Cogió el móvil, cansada de la misma música, y fue pasando canciones hasta llegar a los Pixies con su “Here comes your man”. Con los primeros acordes de guitarra recordó el concierto de Barcelona. No quisieron estar en primera fila porque no tenían ganas de estar todo el tiempo marcando su lugar con codazos. Recordaba como si fuera ayer la cara de él sonriendo cuando sonó esta canción. Se acercaba el dedo a la oreja y señalaba el escenario. Y ella asentía y se movía al ritmo de la música.

 

Vio como el chico de su lado empezaba a mover la pierna arriba y abajo y las manos las picaba en sus muslos. Si no hubiera sido prácticamente imposible, diría que estaba siguiendo el ritmo de la batería. Pero, ¿tenía la música tan alta como para que él también la escuchara? Se sacó los auriculares dejándolos a poca distancia de las orejas. “No, no puede ser”, pensó volviéndolos a poner.

 

Seis paradas y directa al trabajo, sin pasar a buscar el café. Ya bajaría en el descanso rápidamente.

 

El chico seguía moviéndose. Cada vez le parecía más real que estuviera escuchando la canción. Decidió mover la pierna también, siguiendo el ritmo de la batería. Iban totalmente acompasados. Como si ya hubieran practicado este baile otras veces. Mirando hacia el suelo, ella sonrió.

 

Él se levantó dirección a la puerta. No era muy alto, pero tenía una espalda ancha y pelo largo recogido con una media cola.

 

La canción terminó justo entonces. Silencio y susurro de la gente que hablaba. Y de repente, con un tono más alto:

 

– Pixies.

 

Levantó la cabeza. Sí, se lo decía a ella. Sí, estaba escuchando la canción. Sí, implicaba que la tenía a un volumen posiblemente exagerado aunque no lo creyera al principio. Sí, le sonreía a ella.

 

– Sí, Pixies.

 

– Vienen este fin de semana. Quizás ahí la volvamos a bailar.

 

Sonrió sin poder decir nada. Se abrieron las puertas y él bajó sin mirar atrás. No fue como en las películas donde una espera que él mire a través de la puerta hasta que el vagón arranca y se esconde dentro del túnel.
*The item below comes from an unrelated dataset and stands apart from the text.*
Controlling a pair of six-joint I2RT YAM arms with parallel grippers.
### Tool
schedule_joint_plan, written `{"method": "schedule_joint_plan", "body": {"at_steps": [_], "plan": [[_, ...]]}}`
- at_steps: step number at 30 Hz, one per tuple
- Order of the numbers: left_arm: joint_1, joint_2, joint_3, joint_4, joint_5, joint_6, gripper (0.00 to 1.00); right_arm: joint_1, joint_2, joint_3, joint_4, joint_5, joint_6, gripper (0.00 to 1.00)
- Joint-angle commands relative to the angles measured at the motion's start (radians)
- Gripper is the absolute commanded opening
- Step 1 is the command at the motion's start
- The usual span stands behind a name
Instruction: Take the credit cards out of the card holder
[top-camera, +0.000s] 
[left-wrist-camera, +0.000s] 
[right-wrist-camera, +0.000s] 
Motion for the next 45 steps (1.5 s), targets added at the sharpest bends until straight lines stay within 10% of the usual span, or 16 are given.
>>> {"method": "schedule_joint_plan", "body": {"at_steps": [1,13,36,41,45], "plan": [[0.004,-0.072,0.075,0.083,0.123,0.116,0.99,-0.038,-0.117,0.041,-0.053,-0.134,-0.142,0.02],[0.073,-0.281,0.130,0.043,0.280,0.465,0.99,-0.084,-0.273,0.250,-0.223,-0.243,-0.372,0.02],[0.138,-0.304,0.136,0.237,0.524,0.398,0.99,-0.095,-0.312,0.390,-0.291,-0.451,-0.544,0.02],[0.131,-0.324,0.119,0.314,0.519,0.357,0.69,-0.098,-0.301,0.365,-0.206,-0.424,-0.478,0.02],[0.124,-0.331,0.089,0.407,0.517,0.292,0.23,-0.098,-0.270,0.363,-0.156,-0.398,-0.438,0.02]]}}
Se marchó y punto.

 

¿Podía esta canción tomar por fin otro significado en su vida? ¿Podía este desconocido hacer que Here comes your man ya no se refiriese a aquel hombre si no a cualquier otro que viniera?

 

– ¿Qué tal el fin de semana? – le preguntó la compañera de la mesa de al lado más por cortesía que por posible interés.

 

– Éste flojo. El que viene voy de concierto. Será mejor.

 

La compañera le sonrió políticamente correcta y siguió con su trabajo.

 

Se puso los auriculares mientras se le escapaba una media sonrisa. De nuevo los mismos acordes. Le escribió un email a su madre “gracias por el abrigo, tenías razón”.